- YOUR OBJECTIVE -
Starting at the line below holding "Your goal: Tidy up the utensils" and stopping at the line holding "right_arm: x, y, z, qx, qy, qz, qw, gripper", print every line exactly, both ends included, and leave the rest out.

[Dataset entries]
============
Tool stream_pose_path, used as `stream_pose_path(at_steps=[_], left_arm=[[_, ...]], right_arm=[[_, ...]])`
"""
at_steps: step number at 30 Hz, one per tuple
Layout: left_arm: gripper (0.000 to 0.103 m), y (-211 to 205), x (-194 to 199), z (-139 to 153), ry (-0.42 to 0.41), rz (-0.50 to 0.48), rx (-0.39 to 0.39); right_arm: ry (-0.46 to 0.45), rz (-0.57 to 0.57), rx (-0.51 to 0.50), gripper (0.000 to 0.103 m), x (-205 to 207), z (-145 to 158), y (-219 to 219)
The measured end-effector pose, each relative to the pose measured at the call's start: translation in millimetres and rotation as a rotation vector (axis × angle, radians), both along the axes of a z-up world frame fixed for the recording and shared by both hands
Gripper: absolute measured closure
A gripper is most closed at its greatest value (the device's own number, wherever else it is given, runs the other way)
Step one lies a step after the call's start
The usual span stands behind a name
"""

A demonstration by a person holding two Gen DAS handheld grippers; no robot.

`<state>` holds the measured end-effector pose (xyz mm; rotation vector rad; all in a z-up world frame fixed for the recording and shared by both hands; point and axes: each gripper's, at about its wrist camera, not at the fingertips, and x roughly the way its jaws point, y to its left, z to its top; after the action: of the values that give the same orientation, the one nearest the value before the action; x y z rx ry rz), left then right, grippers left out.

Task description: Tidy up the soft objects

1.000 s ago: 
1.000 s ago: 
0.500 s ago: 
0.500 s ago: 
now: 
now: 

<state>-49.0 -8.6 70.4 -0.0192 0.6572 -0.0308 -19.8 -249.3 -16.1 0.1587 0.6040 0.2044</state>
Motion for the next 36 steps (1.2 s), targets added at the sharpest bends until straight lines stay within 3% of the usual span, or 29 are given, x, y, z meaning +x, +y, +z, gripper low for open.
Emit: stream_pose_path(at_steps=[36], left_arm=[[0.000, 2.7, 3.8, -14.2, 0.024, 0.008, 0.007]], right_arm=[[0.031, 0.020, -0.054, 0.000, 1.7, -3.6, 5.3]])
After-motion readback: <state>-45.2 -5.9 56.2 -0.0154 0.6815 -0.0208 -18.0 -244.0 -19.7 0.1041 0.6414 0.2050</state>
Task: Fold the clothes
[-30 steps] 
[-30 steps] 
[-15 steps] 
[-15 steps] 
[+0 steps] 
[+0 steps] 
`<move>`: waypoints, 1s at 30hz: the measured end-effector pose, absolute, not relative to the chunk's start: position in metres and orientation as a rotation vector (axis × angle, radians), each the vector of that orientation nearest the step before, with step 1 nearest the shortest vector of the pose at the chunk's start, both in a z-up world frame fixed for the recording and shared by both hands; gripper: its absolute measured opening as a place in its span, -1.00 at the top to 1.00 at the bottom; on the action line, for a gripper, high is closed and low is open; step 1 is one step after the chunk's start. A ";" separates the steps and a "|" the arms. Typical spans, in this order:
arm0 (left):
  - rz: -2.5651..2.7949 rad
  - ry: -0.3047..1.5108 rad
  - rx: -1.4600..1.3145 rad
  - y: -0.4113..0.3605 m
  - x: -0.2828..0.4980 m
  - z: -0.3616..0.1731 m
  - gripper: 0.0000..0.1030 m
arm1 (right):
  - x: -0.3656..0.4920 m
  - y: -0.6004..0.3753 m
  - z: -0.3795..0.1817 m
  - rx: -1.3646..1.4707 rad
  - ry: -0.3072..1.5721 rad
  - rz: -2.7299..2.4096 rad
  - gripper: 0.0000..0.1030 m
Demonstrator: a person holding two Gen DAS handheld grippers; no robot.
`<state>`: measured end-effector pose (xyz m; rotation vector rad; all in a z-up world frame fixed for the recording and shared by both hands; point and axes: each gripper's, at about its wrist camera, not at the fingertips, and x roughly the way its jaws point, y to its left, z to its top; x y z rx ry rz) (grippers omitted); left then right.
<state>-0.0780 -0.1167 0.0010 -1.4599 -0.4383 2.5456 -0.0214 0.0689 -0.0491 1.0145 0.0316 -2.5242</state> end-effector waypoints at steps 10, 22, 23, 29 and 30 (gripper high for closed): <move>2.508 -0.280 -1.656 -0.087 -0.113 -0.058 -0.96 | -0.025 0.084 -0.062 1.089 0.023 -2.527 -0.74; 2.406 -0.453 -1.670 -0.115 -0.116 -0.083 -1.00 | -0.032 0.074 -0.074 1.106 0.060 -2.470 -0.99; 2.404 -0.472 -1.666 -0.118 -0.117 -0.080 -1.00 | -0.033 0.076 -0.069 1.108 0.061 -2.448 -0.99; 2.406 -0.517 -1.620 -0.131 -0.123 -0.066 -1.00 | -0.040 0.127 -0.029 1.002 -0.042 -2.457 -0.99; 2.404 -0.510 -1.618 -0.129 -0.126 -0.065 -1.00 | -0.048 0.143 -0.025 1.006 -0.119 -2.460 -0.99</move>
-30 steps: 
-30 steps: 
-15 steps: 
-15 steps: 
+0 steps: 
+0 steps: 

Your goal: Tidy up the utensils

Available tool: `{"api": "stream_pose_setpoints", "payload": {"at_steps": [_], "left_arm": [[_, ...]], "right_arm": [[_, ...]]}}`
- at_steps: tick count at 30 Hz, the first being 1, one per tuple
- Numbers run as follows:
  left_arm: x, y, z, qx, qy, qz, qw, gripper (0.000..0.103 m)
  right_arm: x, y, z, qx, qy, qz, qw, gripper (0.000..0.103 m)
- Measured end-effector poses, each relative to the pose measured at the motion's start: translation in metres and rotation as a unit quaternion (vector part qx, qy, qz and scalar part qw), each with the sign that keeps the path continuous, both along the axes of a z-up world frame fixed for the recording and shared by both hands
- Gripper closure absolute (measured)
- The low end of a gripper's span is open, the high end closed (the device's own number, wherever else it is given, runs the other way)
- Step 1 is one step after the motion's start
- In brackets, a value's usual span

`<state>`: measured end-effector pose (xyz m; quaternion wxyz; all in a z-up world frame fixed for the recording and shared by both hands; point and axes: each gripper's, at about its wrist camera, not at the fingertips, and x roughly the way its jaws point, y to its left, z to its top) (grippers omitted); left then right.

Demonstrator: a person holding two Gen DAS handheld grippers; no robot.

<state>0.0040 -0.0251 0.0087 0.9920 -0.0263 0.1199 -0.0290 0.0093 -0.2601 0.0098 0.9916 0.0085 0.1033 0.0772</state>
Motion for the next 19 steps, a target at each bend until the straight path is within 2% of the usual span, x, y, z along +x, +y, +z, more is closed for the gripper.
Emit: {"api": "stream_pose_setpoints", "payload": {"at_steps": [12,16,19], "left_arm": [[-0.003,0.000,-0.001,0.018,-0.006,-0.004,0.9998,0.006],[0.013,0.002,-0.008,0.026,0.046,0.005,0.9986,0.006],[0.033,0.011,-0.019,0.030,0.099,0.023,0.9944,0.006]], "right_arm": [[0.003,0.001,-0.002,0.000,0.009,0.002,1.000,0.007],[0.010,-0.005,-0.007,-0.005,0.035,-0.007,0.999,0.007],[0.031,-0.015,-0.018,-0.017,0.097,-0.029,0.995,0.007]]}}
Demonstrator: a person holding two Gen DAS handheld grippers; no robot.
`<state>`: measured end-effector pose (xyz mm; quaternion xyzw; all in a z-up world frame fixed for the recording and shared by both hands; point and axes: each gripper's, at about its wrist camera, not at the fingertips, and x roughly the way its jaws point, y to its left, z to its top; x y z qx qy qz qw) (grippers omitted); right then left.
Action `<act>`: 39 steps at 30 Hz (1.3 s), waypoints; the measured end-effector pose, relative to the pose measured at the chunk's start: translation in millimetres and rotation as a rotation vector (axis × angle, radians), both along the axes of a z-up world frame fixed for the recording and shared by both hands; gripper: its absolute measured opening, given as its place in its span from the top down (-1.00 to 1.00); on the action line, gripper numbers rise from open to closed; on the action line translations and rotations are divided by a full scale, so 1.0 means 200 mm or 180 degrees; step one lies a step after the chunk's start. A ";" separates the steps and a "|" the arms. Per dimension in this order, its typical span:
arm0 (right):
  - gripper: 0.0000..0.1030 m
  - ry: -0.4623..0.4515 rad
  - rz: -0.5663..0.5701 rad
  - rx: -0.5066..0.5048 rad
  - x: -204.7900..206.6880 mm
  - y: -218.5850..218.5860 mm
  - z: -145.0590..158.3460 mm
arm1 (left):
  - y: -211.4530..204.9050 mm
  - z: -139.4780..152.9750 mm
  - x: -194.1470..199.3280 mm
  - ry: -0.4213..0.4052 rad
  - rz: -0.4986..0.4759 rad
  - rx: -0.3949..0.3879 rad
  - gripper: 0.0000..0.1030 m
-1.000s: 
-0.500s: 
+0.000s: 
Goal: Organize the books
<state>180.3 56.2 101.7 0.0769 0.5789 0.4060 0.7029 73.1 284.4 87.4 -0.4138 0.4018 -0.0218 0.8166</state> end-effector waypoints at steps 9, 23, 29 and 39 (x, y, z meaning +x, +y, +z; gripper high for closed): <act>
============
- FINISHED TASK -
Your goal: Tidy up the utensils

Available tool: `{"api": "stream_pose_setpoints", "payload": {"at_steps": [_], "left_arm": [[_, ...]], "right_arm": [[_, ...]]}}`
- at_steps: tick count at 30 Hz, the first being 1, one per tuple
- Numbers run as follows:
  left_arm: x, y, z, qx, qy, qz, qw, gripper (0.000..0.103 m)
  right_arm: x, y, z, qx, qy, qz, qw, gripper (0.000..0.103 m)

Nothing remains to be added to the exercise.